▶ **Exercise objective**:
Of the records below, reproduce only the span that opens with the line containing "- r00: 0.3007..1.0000" and closes with the last line.

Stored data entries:
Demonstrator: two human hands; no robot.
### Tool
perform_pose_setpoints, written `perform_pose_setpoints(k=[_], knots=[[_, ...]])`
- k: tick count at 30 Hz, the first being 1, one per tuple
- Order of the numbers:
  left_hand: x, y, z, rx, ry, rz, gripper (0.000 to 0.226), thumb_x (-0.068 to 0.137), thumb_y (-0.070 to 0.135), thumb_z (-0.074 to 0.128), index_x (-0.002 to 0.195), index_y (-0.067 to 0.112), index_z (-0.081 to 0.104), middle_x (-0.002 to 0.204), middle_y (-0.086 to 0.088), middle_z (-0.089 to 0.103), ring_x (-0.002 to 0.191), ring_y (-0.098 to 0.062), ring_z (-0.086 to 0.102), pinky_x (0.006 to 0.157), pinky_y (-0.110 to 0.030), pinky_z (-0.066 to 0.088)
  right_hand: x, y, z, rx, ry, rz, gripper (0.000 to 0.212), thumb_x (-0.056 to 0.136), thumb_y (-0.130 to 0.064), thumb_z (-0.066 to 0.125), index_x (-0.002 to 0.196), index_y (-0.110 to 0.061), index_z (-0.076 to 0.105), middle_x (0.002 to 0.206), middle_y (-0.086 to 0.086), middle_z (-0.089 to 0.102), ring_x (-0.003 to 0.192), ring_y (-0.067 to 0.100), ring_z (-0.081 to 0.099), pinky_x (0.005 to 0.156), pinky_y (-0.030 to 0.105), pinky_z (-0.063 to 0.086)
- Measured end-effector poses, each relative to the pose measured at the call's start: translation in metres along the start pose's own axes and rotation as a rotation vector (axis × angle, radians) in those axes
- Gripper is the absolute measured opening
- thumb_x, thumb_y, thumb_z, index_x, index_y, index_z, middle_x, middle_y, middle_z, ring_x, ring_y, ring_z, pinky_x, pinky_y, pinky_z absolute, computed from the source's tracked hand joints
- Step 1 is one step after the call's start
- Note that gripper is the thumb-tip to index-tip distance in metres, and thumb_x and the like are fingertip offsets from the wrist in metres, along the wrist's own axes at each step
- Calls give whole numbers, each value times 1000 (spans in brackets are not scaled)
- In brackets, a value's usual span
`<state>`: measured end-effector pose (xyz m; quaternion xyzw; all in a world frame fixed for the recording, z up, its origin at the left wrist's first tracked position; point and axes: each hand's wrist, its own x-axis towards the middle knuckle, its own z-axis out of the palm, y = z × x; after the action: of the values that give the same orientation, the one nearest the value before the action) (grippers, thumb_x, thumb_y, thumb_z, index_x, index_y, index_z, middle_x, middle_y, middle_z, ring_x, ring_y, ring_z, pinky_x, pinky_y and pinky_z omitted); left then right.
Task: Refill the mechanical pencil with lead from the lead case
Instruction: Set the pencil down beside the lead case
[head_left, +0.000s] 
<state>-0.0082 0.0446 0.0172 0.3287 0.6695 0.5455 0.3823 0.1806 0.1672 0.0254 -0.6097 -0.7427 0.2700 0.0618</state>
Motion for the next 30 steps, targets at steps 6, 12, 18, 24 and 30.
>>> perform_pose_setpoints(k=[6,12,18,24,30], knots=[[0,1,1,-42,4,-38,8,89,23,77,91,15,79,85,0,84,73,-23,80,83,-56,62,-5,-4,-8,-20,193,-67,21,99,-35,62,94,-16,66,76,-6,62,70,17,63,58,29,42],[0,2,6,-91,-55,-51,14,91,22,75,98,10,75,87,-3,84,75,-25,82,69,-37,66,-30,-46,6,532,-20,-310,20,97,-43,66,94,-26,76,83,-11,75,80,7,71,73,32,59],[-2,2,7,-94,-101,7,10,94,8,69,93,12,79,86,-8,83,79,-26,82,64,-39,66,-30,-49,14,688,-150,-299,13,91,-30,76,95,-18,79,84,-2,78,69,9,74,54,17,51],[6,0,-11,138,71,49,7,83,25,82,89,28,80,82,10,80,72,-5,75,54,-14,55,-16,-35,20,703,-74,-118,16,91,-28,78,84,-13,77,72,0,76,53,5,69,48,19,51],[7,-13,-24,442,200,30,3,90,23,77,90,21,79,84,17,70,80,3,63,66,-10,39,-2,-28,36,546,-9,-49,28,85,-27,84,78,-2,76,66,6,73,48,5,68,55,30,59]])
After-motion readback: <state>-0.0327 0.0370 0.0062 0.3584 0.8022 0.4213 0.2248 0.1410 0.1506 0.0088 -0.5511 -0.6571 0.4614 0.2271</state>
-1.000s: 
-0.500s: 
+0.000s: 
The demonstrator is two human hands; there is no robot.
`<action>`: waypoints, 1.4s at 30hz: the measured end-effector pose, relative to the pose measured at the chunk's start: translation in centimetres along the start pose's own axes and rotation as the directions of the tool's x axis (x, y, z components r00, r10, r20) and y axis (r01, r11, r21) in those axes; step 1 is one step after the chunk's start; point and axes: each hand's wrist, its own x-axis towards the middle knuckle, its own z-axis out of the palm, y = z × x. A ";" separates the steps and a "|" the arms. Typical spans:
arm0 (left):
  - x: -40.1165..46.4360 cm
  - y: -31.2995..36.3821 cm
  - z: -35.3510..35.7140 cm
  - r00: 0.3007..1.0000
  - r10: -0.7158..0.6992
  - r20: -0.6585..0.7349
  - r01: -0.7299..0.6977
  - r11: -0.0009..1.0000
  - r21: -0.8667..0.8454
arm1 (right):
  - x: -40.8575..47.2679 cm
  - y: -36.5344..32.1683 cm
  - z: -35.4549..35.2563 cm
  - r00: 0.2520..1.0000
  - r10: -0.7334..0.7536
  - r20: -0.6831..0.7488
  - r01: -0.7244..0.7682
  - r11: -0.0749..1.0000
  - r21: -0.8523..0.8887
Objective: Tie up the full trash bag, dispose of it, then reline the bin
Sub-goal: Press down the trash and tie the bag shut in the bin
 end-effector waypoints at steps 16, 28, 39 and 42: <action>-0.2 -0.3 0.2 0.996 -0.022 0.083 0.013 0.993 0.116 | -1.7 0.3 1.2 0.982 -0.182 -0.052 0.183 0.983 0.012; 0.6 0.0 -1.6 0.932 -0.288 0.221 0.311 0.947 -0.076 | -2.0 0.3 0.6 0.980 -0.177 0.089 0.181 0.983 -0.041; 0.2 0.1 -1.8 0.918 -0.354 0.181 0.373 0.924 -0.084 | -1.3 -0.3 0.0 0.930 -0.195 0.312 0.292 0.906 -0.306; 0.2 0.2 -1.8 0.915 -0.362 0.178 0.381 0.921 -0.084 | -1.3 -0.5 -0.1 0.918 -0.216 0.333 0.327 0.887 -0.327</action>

▶ **Solved exercise**:
  - r00: 0.3007..1.0000
  - r10: -0.7158..0.6992
  - r20: -0.6585..0.7349
  - r01: -0.7299..0.6977
  - r11: -0.0009..1.0000
  - r21: -0.8667..0.8454
arm1 (right):
  - x: -40.8575..47.2679 cm
  - y: -36.5344..32.1683 cm
  - z: -35.4549..35.2563 cm
  - r00: 0.2520..1.0000
  - r10: -0.7334..0.7536
  - r20: -0.6831..0.7488
  - r01: -0.7244..0.7682
  - r11: -0.0749..1.0000
  - r21: -0.8523..0.8887
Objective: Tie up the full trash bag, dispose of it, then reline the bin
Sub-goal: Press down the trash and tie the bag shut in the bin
 end-effector waypoints at steps 16, 28, 39 and 42: <action>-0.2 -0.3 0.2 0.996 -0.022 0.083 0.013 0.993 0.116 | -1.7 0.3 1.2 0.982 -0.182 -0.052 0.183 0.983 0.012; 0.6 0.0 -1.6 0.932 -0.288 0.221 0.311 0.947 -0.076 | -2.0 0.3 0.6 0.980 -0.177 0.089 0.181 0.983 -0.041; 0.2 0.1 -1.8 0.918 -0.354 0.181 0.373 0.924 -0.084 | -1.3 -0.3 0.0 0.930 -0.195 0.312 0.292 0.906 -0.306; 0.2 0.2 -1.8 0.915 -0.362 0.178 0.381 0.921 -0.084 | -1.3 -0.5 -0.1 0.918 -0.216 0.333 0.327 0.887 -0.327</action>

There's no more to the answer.